Can you use a jerky gun with whole muscle meat?

No. Jerky guns are designed for ground meat only. The extrusion mechanism requires a soft, pliable mixture. Whole muscle cuts cannot be forced through the barrel and nozzle.

Do you need curing salt for jerky gun jerky?

Strongly recommended, yes. Ground meat has bacteria distributed throughout (not just on the surface like whole muscle cuts), so achieving 160°F internal temperature throughout every strip is critical. Curing salt (sodium nitrite) adds an extra antimicrobial layer. Most commercial jerky seasoning kits include a cure packet—use it.

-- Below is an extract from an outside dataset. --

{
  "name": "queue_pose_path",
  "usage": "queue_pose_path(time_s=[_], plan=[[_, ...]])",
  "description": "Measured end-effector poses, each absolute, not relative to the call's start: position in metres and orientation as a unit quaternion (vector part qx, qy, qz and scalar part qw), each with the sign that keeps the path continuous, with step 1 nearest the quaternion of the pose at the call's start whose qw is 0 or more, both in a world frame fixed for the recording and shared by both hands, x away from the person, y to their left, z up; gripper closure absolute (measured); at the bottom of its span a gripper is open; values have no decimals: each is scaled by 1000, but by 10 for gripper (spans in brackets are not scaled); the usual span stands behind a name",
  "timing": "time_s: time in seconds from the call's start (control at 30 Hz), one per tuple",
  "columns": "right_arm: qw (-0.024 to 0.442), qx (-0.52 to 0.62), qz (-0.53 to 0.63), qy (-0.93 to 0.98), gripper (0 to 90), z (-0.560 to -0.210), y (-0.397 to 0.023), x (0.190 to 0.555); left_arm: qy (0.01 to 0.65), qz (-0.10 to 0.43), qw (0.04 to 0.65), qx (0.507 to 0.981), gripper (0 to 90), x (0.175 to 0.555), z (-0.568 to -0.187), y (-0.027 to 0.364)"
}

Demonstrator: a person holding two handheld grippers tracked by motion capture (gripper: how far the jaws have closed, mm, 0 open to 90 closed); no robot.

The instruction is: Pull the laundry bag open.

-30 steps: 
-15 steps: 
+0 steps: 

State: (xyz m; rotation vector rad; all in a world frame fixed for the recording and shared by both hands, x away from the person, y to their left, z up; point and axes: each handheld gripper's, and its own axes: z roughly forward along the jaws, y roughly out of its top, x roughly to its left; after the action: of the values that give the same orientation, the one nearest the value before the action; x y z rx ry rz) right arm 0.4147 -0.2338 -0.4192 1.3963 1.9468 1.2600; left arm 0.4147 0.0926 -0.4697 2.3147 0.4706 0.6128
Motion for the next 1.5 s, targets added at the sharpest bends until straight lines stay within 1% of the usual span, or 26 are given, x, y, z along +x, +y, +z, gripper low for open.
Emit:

What’s the best ground meat ratio for a jerky gun?

Most recipes call for 90/10 or 93/7 ground beef. Higher fat percentages (like 80/20) can cause issues during dehydration—fat doesn’t dehydrate, it just melts and pools on the tray, and it goes rancid faster during storage. Lean is better for ground jerky.

How thick should jerky gun strips be?

The flat nozzle attachment on most jerky guns extrudes strips roughly 1/4 to 3/8 inch thick, which is the sweet spot for dehydration. If your strips are too thick, increase dehydrator time and verify internal temperature. Thinner strips dry faster but can become brittle.